How is this stuff MAG I C?
Why is it that 45lbs can cover 15,000 and keep the Lime stable or even bring it up?


----------



## Virginiagal (Apr 24, 2017)

Don't apply lime unless you have a soil test that tells you how much to apply. Magical is a fast acting lime so it reacts quicker than regular lime. However, the effect is short lived. If you have a certain amount of acidity, it takes a certain amount of lime (which will vary depending on how much your soil is buffered) to raise the pH and keep it there. It doesn't matter if it's fast acting or regular; you need whatever amount the soil test recommendations say. Regular lime will react over a period of about three years, some of it in a few weeks, some in a few months, some later. You can use up to 50 lb of regular lime per 1000 sq ft in an application, which are best done twice a year in fall and spring. For fast acting lime follow the directions on the bag. You are much more limited in how much you can apply at a time.


----------



## kaij_15 (Jul 28, 2019)

https://www.youtube.com/watch?v=0ScLAI9BAr0&t=69s


----------



## Pannellde (7 mo ago)

I did a cost comparison between Mag I Cal and lime from the Co-Op. the Co-Op price was much better. It was such a dramatic difference it made the decision for me.


----------



## MacLawn (Oct 26, 2021)

Virginiagal said:


> Don't apply lime unless you have a soil test that tells you how much to apply. Magical is a fast acting lime so it reacts quicker than regular lime. However, the effect is short lived.

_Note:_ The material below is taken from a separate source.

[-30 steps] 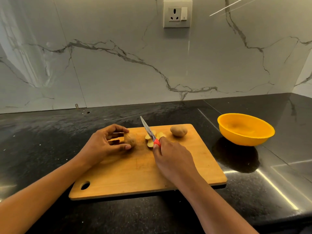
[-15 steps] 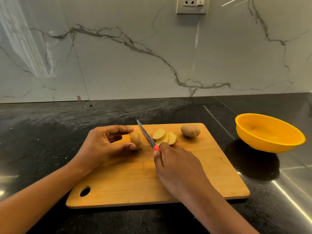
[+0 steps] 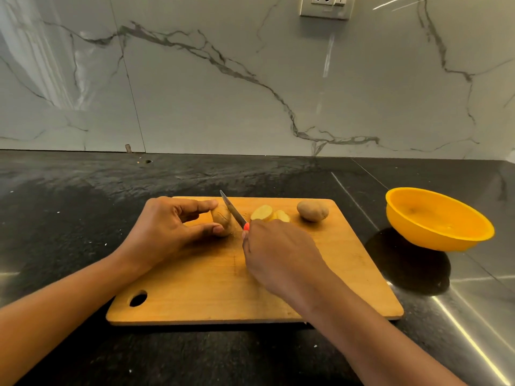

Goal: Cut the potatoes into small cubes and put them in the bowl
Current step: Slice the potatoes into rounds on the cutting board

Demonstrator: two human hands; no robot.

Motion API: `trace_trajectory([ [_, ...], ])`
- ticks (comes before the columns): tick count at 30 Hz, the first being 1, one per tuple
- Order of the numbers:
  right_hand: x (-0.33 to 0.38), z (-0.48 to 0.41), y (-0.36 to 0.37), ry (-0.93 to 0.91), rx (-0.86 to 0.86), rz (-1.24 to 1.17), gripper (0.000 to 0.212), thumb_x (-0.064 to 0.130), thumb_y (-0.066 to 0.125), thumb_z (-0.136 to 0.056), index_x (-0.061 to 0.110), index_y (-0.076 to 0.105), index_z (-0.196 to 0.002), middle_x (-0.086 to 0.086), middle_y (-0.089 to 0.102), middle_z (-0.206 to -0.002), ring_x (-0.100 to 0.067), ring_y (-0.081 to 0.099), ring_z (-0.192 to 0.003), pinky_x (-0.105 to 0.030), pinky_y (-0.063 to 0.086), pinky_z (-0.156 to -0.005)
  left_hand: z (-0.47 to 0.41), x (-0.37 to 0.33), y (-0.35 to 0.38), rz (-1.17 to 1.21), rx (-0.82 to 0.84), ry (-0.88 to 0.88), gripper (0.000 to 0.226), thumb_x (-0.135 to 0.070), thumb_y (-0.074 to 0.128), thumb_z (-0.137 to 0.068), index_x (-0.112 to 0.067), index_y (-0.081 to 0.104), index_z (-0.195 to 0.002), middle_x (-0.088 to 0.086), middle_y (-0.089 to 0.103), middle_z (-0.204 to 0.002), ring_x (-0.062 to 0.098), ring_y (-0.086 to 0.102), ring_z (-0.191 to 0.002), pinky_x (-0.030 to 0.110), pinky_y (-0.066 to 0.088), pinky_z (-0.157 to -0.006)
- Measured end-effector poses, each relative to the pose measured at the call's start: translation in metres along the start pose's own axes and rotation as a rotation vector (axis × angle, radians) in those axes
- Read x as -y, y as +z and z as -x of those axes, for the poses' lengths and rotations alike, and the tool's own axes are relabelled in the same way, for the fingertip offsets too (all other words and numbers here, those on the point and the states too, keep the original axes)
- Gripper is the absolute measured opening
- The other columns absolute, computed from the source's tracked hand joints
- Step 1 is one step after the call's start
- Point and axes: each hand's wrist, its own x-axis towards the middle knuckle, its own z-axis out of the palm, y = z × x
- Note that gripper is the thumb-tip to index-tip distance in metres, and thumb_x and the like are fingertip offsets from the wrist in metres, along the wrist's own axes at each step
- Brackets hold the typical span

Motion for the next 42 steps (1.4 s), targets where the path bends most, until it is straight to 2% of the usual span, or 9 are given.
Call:
trace_trajectory([
  [3, 0.0, 0.0, -0.003, -0.031, -0.003, 0.046, 0.023, 0.026, 0.041, -0.101, 0.014, 0.058, -0.112, 0.0, 0.052, -0.084, -0.014, 0.045, -0.073, -0.023, 0.027, -0.048, 0.0, -0.001, -0.001, -0.034, -0.014, 0.023, 0.048, -0.049, 0.072, -0.052, -0.039, 0.065, -0.098, -0.038, 0.061, -0.079, -0.02, 0.055, -0.092, -0.001, 0.041, -0.079],
  [5, -0.003, 0.006, -0.003, -0.049, -0.011, 0.049, 0.022, 0.026, 0.039, -0.102, 0.016, 0.059, -0.107, 0.005, 0.046, -0.073, -0.013, 0.046, -0.07, -0.024, 0.029, -0.049, 0.0, -0.001, -0.001, -0.049, -0.008, 0.041, 0.046, -0.052, 0.072, -0.052, -0.042, 0.064, -0.097, -0.042, 0.059, -0.078, -0.018, 0.056, -0.093, 0.0, 0.042, -0.078],
  [7, -0.003, 0.009, -0.002, -0.048, -0.021, 0.045, 0.023, 0.026, 0.037, -0.102, 0.017, 0.058, -0.106, 0.007, 0.039, -0.068, -0.01, 0.043, -0.067, -0.025, 0.029, -0.05, 0.001, -0.001, -0.001, -0.064, -0.012, 0.053, 0.047, -0.056, 0.069, -0.052, -0.044, 0.062, -0.097, -0.034, 0.062, -0.081, -0.015, 0.058, -0.094, 0.002, 0.045, -0.078],
  [12, 0.003, -0.009, -0.004, -0.015, 0.05, 0.034, 0.026, 0.027, 0.04, -0.102, 0.014, 0.057, -0.117, 0.001, 0.052, -0.088, -0.013, 0.047, -0.076, -0.027, 0.035, -0.058, 0.0, -0.001, -0.002, -0.086, -0.005, 0.053, 0.055, -0.06, 0.064, -0.053, -0.039, 0.061, -0.103, -0.023, 0.064, -0.093, -0.002, 0.063, -0.091, 0.013, 0.05, -0.08],
  [18, -0.001, -0.004, -0.005, -0.041, 0.051, 0.058, 0.028, 0.028, 0.037, -0.103, 0.015, 0.058, -0.114, 0.003, 0.05, -0.084, -0.012, 0.049, -0.075, -0.026, 0.036, -0.058, -0.001, -0.001, -0.001, -0.084, -0.009, 0.056, 0.064, -0.061, 0.061, -0.052, -0.032, 0.062, -0.109, -0.02, 0.065, -0.092, -0.004, 0.062, -0.085, 0.008, 0.049, -0.074],
  [27, 0.004, -0.005, -0.002, -0.031, 0.054, 0.081, 0.026, 0.026, 0.039, -0.102, 0.015, 0.059, -0.114, 0.003, 0.048, -0.083, -0.011, 0.046, -0.073, -0.028, 0.037, -0.064, -0.002, 0.004, -0.001, -0.074, -0.003, 0.058, 0.054, -0.053, 0.068, -0.057, -0.036, 0.061, -0.108, -0.026, 0.061, -0.092, -0.009, 0.06, -0.086, 0.001, 0.044, -0.073],
  [31, 0.01, -0.015, 0.004, -0.021, 0.079, 0.113, 0.025, 0.023, 0.038, -0.101, 0.014, 0.06, -0.111, -0.004, 0.06, -0.096, -0.015, 0.046, -0.076, -0.029, 0.039, -0.067, -0.004, 0.005, 0.0, -0.067, 0.0, 0.066, 0.051, -0.052, 0.07, -0.058, -0.038, 0.062, -0.106, -0.028, 0.061, -0.093, -0.012, 0.06, -0.088, 0.002, 0.044, -0.073],
  [35, 0.006, 0.004, 0.01, -0.027, 0.116, 0.133, 0.025, 0.023, 0.035, -0.102, 0.015, 0.058, -0.108, 0.002, 0.048, -0.084, -0.014, 0.045, -0.074, -0.029, 0.033, -0.063, -0.005, 0.006, -0.003, -0.029, 0.018, 0.046, 0.047, -0.056, 0.069, -0.055, -0.043, 0.062, -0.1, -0.03, 0.061, -0.091, -0.016, 0.058, -0.093, 0.003, 0.045, -0.076],
  [42, 0.018, 0.001, 0.008, 0.014, 0.157, 0.15, 0.025, 0.018, 0.038, -0.1, 0.012, 0.056, -0.117, -0.007, 0.06, -0.113, -0.023, 0.057, -0.099, -0.031, 0.038, -0.07, -0.005, 0.01, -0.004, 0.03, 0.044, -0.015, 0.056, -0.056, 0.072, -0.051, -0.039, 0.065, -0.104, -0.017, 0.068, -0.101, -0.001, 0.063, -0.098, 0.015, 0.05, -0.085],
])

If you have a certain amount of acidity, it takes a certain amount of lime (which will vary depending on how much your soil is buffered) to raise the pH and keep it there. It doesn't matter if it's fast acting or regular; you need whatever amount the soil test recommendations say. Regular lime will react over a period of about three years, some of it in a few weeks, some in a few months, some later. You can use up to 50 lb of regular lime per 1000 sq ft in an application, which are best done twice a year in fall and spring. For fast acting lime follow the directions on the bag. You are much more limited in how much you can apply at a time.


----------



## Virginiagal (Apr 24, 2017)

Yes, you need 50 lb of lime per 1000 sq ft. Dolomitic lime will give you both calcium and magnesium in addition to raising the pH.


----------



## MacLawn (Oct 26, 2021)

Virginiagal said:


> Yes, you need 50 lb of lime per 1000 sq ft. Dolomitic lime will give you both calcium and magnesium in addition to raising the pH.


Is the Mag i Cal and other "fast" acting lines missing Magnesium?

Cost about the same but I spread 1 or 2 bags of Mag i cal vs 22 bags of "regular" like

I spread 25 bags 2020 to get the like up , looks like I need another 22-25 bags to get up to that 6.4 6.7 zone?


----------



## Virginiagal (Apr 24, 2017)

For 18000 sq ft, you need 900 lb of lime. With regular lime you can apply it all at one time. With the fast acting lime, you cannot apply it all at once. It's much more limited and would probably take you several years of twice yearly applications. Either way, you need 900 lb of lime. As for whether it contains calcium and magnesium or just calcium, read the label.


----------



## Virginiagal (Apr 24, 2017)

If you don't think the soil test is correct, you could retest. U of Massachusetts does soil tests. Be sure to follow the instructions on number of samples to take and mix up, the depth each of the samples should be, etc. What are doing about your potassium? Sulfate of potassium (0-0-50) would be a good thing to use.


----------



## MacLawn (Oct 26, 2021)

Virginiagal said:


> For 18000 sq ft, you need 900 lb of lime. With regular lime you can apply it all at one time. With the fast acting lime, you cannot apply it all at once. It's much more limited and would probably take you several years of twice yearly applications. Either way, you need 900 lb of lime. As for whether it contains calcium and magnesium or just calcium, read the label.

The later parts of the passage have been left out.